Survival Prediction in Brain Metastasis Patients Treated with Stereotactic Radiosurgery: A Hybrid Machine Learning Approach.

OBJECTIVES

Accurate survival prediction for brain metastasis patients undergoing stereotactic radiotherapy (SRT) is crucial for personalized treatment planning and improving patient outcomes. This study aimed to develop a machine learning model to estimate survival times, providing clinicians with a reliable tool for making informed decisions based on individual patient characteristics. The goal was to compare the performance of multiple algorithms and identify the most effective model for clinical use.

METHODS

We applied a hybrid machine learning approach to predict survival in brain metastasis patients treated with SRT, utilizing real-world data. Four algorithms-XGBoost, CatBoost, Random Forest, and Gradient Boosting-were compared within a meta-model framework to identify the most accurate for survival prediction.

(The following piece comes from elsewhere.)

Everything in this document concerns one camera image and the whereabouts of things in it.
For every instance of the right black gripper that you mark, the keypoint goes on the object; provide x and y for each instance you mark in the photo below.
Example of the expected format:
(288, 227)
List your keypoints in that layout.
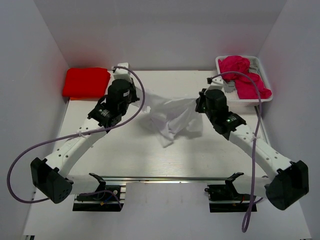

Model performance was evaluated using metrics such as MSE, MAE, MAPE, and C index.

RESULTS

XGBoost outperformed all other algorithms, achieving an MSE of 0.14%, MAE of 0.10%, and MAPE of 0.093%, with a high C-index of 100%. CatBoost showed reasonable performance, while Gradient Boosting had higher error rates (MSE of 6.99%, MAE of 21.04%, MAPE of 19.29%). Random Forest performed the weakest, with the highest MSE (14.39%), MAE (30.23%), and MAPE (33.58%).

CONCLUSION

Inputting relevant clinical variables into the model enables clinicians to obtain highly accurate survival predictions for patients with brain metastasis. This enhances clinical decision making by providing a more precise understanding of expected outcomes. The XGBoost-based hybrid model showed exceptional accuracy in predicting survival for brain metastasis patients after SRT, offering valuable support for clinical decision making. Integrating machine learning into clinical practice can improve treatment planning and personalize care for these patients.